• YOUR TASK: Your task is to print all of the data below exactly, with no pictures included.

**** RECORDS FOR PROCESSING ****

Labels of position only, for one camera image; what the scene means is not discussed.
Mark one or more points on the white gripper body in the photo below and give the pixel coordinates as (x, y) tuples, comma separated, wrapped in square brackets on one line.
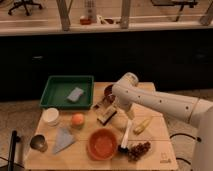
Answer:
[(121, 104)]

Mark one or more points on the red orange bowl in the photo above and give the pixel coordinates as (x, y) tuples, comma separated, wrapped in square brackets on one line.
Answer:
[(102, 145)]

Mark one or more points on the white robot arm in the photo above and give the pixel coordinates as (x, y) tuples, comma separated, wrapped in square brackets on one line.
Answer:
[(194, 111)]

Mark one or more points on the grey blue sponge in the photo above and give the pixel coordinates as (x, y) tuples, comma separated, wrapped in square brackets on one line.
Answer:
[(75, 94)]

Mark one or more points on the orange peach fruit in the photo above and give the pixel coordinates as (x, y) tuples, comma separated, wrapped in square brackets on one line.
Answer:
[(77, 120)]

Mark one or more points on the green plastic tray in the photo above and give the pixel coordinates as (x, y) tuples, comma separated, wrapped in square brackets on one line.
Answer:
[(59, 87)]

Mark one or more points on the bunch of red grapes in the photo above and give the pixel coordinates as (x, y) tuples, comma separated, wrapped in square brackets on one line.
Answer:
[(137, 151)]

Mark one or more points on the grey blue folded cloth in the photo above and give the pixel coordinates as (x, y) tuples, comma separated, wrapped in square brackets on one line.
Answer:
[(63, 140)]

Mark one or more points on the white round container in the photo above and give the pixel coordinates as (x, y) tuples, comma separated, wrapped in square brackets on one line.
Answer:
[(51, 116)]

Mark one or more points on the red object on shelf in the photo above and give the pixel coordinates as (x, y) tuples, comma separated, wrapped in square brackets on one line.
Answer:
[(85, 21)]

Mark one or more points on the metal cup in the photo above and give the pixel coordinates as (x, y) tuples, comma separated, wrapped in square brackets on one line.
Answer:
[(39, 143)]

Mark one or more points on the black tripod stand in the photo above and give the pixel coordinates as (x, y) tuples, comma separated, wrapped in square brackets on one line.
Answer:
[(14, 140)]

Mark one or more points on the black office chair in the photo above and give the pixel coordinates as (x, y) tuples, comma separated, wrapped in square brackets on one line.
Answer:
[(24, 3)]

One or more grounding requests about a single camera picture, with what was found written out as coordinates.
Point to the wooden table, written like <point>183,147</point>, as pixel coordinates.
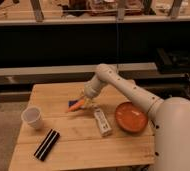
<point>80,146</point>

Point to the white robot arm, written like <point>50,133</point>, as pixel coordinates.
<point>171,117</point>

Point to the orange plate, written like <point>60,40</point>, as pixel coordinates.
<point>130,118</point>

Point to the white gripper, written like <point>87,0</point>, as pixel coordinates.
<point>88,103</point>

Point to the white sponge bottle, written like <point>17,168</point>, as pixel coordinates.
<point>103,124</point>

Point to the white paper cup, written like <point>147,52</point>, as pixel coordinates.
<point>32,116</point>

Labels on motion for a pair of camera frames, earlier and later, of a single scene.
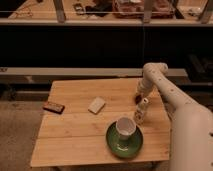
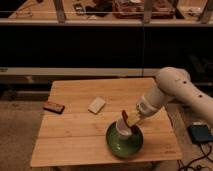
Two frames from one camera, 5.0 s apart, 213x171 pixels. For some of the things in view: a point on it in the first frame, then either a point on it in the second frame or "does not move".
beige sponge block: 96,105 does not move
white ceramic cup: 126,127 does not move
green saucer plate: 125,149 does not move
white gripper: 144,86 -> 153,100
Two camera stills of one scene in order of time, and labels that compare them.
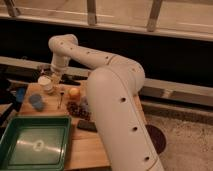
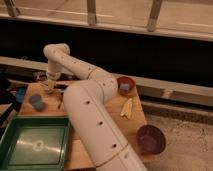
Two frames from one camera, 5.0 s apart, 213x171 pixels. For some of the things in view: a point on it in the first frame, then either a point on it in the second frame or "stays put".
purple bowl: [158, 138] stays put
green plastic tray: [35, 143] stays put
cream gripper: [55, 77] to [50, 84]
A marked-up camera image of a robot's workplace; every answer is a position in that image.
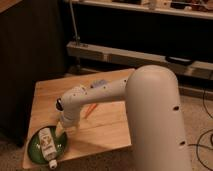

****

• REPLY TO THE TASK:
Labels of position only, for one camera image; what the scene means is not discussed.
Mark one or more points on the white gripper body in the photo below and give the pixel coordinates as (x, y) tuples, comma separated, wrapped in square brackets on one line.
Answer:
[(121, 104)]

Mark one or more points on the red orange bowl in the photo above and give the pixel coordinates as (x, y) tuples, comma separated, wrapped in square brackets on one line.
Answer:
[(102, 145)]

Mark one or more points on the white robot arm in the photo above and give the pixel coordinates as (x, y) tuples, comma separated, wrapped in square brackets on one line.
Answer:
[(194, 111)]

Mark one or more points on the grey blue sponge in the photo above and give the pixel coordinates as (x, y) tuples, comma separated, wrapped in square brackets on one line.
Answer:
[(75, 94)]

Mark one or more points on the orange peach fruit in the photo above and give the pixel coordinates as (x, y) tuples, comma separated, wrapped in square brackets on one line.
Answer:
[(77, 120)]

Mark one or more points on the green plastic tray in the photo above and give the pixel coordinates as (x, y) tuples, comma separated, wrapped in square brackets on one line.
Answer:
[(59, 87)]

Mark one or more points on the bunch of red grapes in the photo above and give the pixel coordinates as (x, y) tuples, comma separated, wrapped in square brackets on one line.
Answer:
[(137, 151)]

Mark one or more points on the grey blue folded cloth in the photo above and give the pixel coordinates as (x, y) tuples, comma separated, wrapped in square brackets on one line.
Answer:
[(63, 140)]

Mark one or more points on the white round container in the photo above and give the pixel coordinates as (x, y) tuples, comma separated, wrapped in square brackets on one line.
Answer:
[(51, 116)]

Mark one or more points on the red object on shelf in the photo above and give the pixel coordinates as (x, y) tuples, comma separated, wrapped in square brackets on one line.
Answer:
[(85, 21)]

Mark one or more points on the metal cup in the photo above and give the pixel coordinates as (x, y) tuples, comma separated, wrapped in square brackets on one line.
Answer:
[(39, 143)]

Mark one or more points on the black tripod stand in the photo above and give the pixel coordinates as (x, y) tuples, comma separated, wrapped in square brackets on one line.
Answer:
[(14, 140)]

Mark one or more points on the black office chair in the photo above and give the pixel coordinates as (x, y) tuples, comma separated, wrapped in square brackets on one line.
Answer:
[(24, 3)]

One or more grounding requests about a single camera picture, with what was found written out as coordinates.
Point to the wooden table, written like <point>183,147</point>, as pixel coordinates.
<point>80,146</point>

Point to the white robot arm, written like <point>50,133</point>, as pixel coordinates.
<point>171,117</point>

Point to the orange plate, written like <point>60,40</point>, as pixel coordinates.
<point>130,118</point>

Point to the white gripper, written like <point>87,0</point>, as pixel coordinates.
<point>88,103</point>

Point to the white sponge bottle, written like <point>17,168</point>, as pixel coordinates.
<point>103,124</point>

Point to the white paper cup, written like <point>147,52</point>, as pixel coordinates.
<point>32,116</point>

Labels on motion for a pair of camera frames, earlier and later, of a single scene.
Two frames from one camera, 5.0 s apart, 213x171 pixels. For some of the things in view: a point on it in the first frame, then either a point on it in the second frame or "does not move".
beige sponge block: 96,105 does not move
white ceramic cup: 126,127 does not move
green saucer plate: 125,149 does not move
white gripper: 144,86 -> 153,100
Two camera stills of one scene in order of time, and labels that compare them.
Two frames from one camera, 5.0 s apart, 213x171 pixels. For some of the things in view: a point on it in the first frame, then either a point on it in the second frame or "stays put".
purple bowl: [158, 138] stays put
green plastic tray: [35, 143] stays put
cream gripper: [55, 77] to [50, 84]
A marked-up camera image of a robot's workplace; every answer is a position in that image.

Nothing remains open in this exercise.